**WORK ORDER**
Please return, with no alterations, the lines below from the very first through the one that contains "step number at".

****************

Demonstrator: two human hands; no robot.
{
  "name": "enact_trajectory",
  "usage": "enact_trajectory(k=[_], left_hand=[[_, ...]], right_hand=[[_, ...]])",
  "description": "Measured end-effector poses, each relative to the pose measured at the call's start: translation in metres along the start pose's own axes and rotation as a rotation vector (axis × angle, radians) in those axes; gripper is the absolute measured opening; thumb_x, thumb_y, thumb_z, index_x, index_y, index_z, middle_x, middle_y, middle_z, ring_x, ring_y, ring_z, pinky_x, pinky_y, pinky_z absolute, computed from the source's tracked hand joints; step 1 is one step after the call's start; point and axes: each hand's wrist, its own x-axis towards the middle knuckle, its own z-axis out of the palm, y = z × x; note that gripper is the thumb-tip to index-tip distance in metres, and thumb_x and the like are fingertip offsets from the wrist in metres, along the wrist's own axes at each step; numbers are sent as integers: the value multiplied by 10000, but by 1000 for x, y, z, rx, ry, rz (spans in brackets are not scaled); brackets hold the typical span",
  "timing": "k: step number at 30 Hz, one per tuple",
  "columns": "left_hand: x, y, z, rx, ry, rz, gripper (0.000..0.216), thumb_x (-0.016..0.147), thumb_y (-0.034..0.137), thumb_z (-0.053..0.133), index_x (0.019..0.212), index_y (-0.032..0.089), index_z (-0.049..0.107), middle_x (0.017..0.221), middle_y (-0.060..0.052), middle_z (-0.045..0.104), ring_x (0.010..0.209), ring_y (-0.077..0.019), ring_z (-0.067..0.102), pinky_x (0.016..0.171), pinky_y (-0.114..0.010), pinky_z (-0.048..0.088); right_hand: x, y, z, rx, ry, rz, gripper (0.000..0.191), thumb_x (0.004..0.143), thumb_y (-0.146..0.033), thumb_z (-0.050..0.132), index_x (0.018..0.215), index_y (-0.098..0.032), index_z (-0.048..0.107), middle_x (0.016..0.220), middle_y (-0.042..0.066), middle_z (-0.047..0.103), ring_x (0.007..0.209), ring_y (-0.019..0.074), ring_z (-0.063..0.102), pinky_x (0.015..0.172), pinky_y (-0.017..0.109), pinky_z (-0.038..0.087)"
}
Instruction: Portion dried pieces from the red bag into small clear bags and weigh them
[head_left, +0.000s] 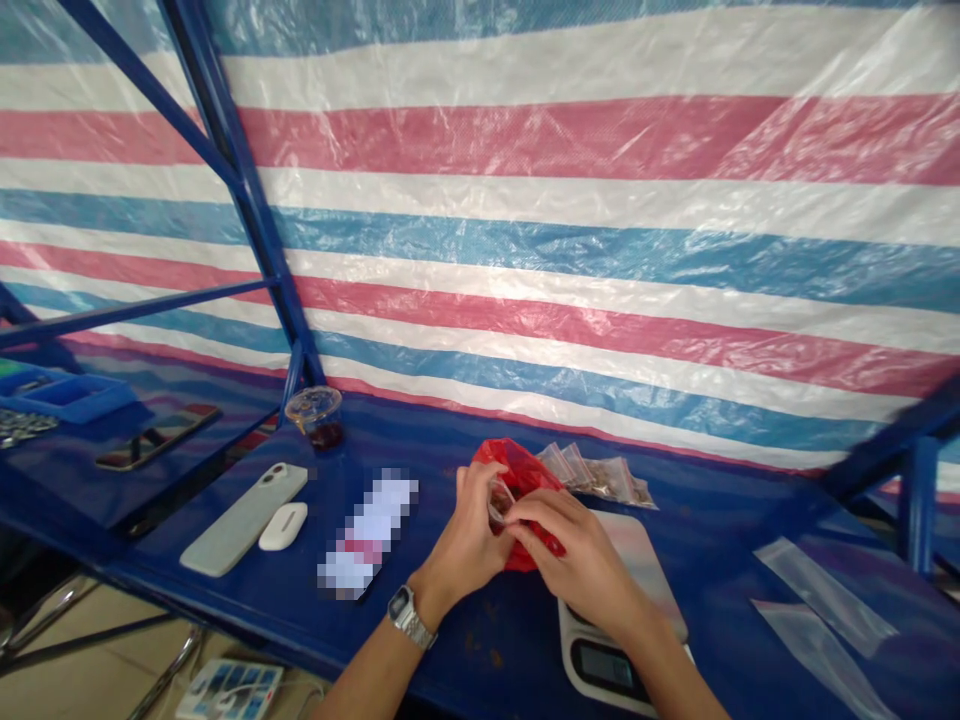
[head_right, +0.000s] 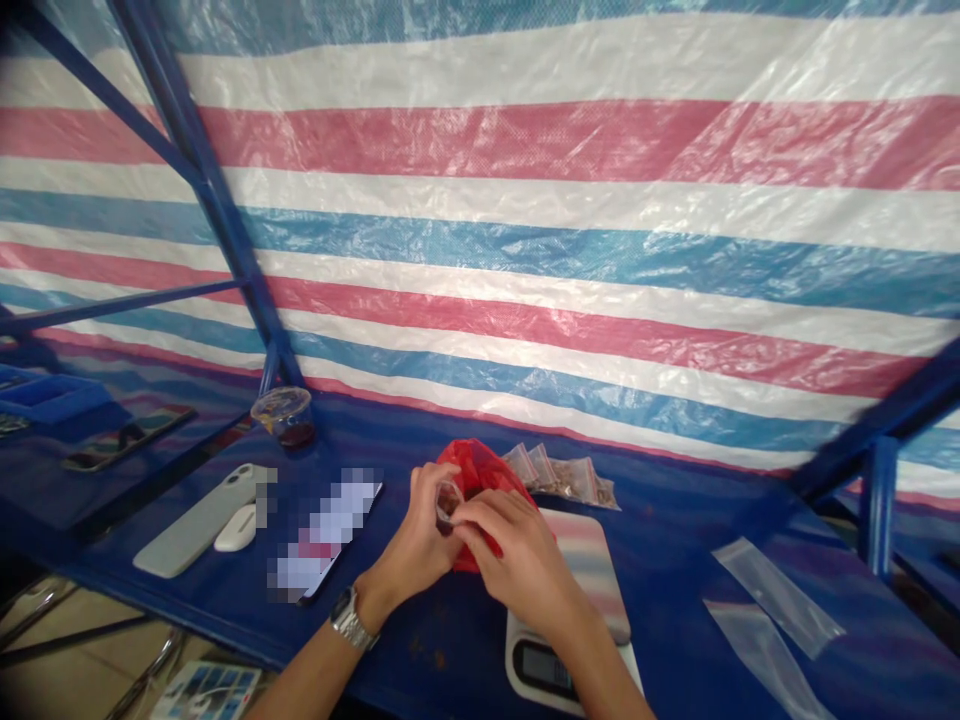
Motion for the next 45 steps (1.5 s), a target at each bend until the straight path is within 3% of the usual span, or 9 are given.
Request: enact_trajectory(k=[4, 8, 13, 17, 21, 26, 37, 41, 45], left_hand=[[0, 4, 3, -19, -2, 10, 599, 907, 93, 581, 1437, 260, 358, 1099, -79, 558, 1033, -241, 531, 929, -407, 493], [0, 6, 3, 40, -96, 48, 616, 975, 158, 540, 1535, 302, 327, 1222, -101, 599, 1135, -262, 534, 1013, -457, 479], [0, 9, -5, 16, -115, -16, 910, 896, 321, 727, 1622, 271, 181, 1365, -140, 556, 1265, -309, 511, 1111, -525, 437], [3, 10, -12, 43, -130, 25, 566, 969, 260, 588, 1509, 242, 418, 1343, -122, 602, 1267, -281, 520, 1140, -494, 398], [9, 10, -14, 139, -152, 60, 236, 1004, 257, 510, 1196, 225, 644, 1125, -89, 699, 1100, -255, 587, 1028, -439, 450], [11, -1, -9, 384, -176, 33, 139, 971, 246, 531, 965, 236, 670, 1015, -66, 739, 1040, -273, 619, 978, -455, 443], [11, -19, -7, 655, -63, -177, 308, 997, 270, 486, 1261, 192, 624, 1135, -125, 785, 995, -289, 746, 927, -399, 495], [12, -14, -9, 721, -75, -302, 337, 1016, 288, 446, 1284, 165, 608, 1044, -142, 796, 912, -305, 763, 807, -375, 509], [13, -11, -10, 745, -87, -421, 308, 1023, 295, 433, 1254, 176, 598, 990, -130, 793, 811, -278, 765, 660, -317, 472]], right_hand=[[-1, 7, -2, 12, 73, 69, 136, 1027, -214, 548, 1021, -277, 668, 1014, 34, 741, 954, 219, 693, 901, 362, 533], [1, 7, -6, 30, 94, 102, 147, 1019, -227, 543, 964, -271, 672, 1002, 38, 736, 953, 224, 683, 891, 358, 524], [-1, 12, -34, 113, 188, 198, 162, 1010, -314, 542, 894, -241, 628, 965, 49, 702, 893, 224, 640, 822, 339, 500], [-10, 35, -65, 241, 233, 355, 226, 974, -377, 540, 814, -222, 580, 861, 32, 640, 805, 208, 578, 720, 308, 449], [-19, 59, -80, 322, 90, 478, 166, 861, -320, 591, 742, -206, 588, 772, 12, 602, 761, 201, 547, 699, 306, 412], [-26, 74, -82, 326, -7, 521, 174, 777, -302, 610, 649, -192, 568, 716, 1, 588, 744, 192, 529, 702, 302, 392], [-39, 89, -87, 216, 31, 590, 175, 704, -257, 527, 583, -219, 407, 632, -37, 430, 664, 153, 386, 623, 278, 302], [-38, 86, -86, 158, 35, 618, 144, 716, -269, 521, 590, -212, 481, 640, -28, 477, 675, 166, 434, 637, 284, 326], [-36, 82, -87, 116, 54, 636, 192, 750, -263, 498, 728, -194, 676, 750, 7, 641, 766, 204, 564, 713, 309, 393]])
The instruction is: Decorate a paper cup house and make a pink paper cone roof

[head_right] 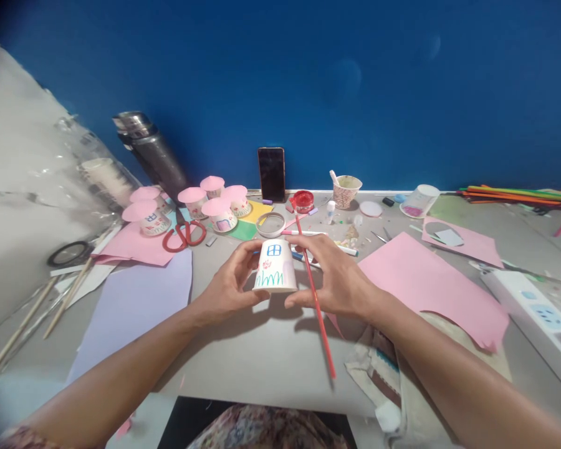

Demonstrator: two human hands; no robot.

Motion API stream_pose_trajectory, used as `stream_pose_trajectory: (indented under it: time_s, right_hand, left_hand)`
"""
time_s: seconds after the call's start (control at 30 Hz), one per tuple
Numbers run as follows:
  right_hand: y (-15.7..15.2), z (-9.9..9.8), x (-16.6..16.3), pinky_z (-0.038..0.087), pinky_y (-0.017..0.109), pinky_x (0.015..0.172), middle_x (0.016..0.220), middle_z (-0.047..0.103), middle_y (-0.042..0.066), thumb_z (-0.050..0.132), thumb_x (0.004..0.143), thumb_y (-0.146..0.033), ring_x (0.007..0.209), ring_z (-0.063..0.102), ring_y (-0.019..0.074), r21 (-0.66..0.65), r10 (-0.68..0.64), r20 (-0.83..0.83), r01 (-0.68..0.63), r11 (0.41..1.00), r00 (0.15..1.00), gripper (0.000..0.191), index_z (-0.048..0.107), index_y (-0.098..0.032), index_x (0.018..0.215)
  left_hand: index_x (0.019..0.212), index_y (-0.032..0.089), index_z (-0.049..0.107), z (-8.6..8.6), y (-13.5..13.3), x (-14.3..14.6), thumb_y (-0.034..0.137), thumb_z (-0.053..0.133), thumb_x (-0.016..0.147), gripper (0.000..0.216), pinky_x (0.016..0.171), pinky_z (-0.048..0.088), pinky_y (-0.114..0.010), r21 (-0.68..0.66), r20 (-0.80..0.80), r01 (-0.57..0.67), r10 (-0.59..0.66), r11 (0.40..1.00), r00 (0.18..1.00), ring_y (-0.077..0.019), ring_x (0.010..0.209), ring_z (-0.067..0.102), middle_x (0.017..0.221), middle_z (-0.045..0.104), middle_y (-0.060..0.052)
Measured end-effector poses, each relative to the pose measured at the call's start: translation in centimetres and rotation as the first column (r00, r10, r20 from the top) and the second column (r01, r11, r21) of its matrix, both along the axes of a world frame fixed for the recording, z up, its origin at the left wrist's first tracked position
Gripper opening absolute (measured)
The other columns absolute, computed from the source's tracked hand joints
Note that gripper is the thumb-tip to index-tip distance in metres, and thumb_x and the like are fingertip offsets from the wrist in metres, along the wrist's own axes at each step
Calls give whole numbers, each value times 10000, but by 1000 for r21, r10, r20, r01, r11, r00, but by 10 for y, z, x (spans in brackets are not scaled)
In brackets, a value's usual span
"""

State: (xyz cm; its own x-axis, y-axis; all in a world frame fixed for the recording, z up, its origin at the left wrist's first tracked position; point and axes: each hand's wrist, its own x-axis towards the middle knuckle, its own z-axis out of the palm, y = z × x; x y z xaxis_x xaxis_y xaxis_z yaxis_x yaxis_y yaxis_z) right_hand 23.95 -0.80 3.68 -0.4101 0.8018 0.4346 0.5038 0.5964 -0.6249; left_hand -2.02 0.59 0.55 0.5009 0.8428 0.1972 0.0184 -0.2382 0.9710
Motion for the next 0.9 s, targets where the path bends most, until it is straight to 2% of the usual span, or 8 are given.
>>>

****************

**TASK SOLUTION**
Demonstrator: two human hands; no robot.
{
  "name": "enact_trajectory",
  "usage": "enact_trajectory(k=[_], left_hand=[[_, ...]], right_hand=[[_, ...]])",
  "description": "Measured end-effector poses, each relative to the pose measured at the call's start: translation in metres along the start pose's own axes and rotation as a rotation vector (axis × angle, radians) in those axes; gripper is the absolute measured opening; thumb_x, thumb_y, thumb_z, index_x, index_y, index_z, middle_x, middle_y, middle_z, ring_x, ring_y, ring_z, pinky_x, pinky_y, pinky_z absolute, computed from the source's tracked hand joints; step 1 is one step after the call's start; point and axes: each hand's wrist, its own x-axis towards the middle knuckle, its own z-axis out of the palm, y = z × x; note that gripper is the thumb-tip to index-tip distance in metres, and thumb_x and the like are fingertip offsets from the wrist in metres, along the wrist's own axes at each step; numbers are sent as integers: the value multiplied by 10000, but by 1000 for x, y, z, rx, ry, rz (spans in brackets are not scaled); brackets hold the typical span",
  "timing": "k: step number at 30 Hz, one per tuple",

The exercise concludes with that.